§ **Stored data**
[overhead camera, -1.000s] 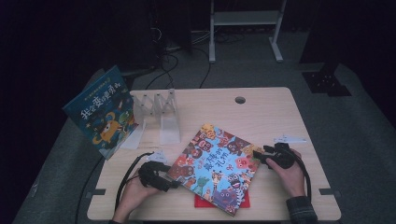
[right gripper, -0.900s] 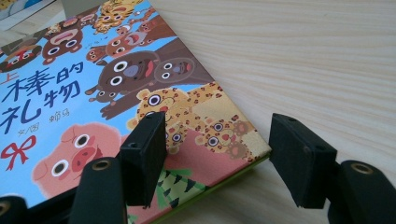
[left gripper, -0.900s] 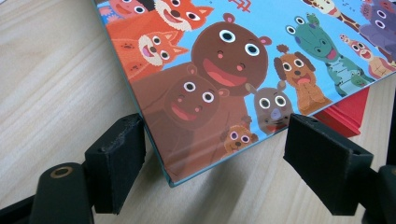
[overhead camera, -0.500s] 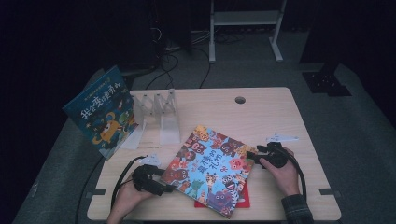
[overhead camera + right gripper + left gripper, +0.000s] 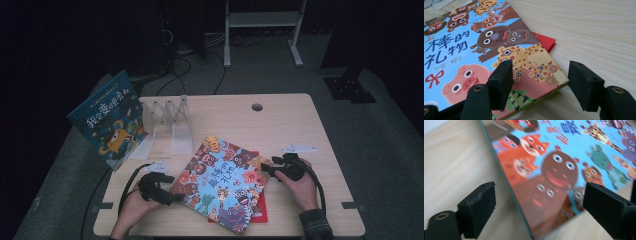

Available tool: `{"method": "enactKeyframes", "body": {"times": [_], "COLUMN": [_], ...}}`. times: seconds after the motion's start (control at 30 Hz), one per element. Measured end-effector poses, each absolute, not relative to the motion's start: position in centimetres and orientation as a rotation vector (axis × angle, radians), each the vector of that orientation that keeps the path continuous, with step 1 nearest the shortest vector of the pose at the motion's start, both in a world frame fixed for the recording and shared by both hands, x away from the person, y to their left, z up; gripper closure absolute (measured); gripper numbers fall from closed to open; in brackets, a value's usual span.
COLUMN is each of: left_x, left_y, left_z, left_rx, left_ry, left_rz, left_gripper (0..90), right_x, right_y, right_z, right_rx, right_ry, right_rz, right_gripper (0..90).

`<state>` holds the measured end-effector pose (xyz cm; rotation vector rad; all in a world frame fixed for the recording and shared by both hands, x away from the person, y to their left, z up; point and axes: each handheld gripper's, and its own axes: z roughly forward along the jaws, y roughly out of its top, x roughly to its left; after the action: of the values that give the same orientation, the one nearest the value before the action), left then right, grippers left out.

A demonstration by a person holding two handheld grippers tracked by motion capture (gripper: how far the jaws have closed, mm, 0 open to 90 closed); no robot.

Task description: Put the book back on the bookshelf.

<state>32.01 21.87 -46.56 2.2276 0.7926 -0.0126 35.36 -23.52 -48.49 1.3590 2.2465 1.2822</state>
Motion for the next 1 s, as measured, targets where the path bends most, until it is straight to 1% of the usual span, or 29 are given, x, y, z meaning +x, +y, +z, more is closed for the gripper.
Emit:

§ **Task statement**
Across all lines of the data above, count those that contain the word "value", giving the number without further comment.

§ **Exercise result**
2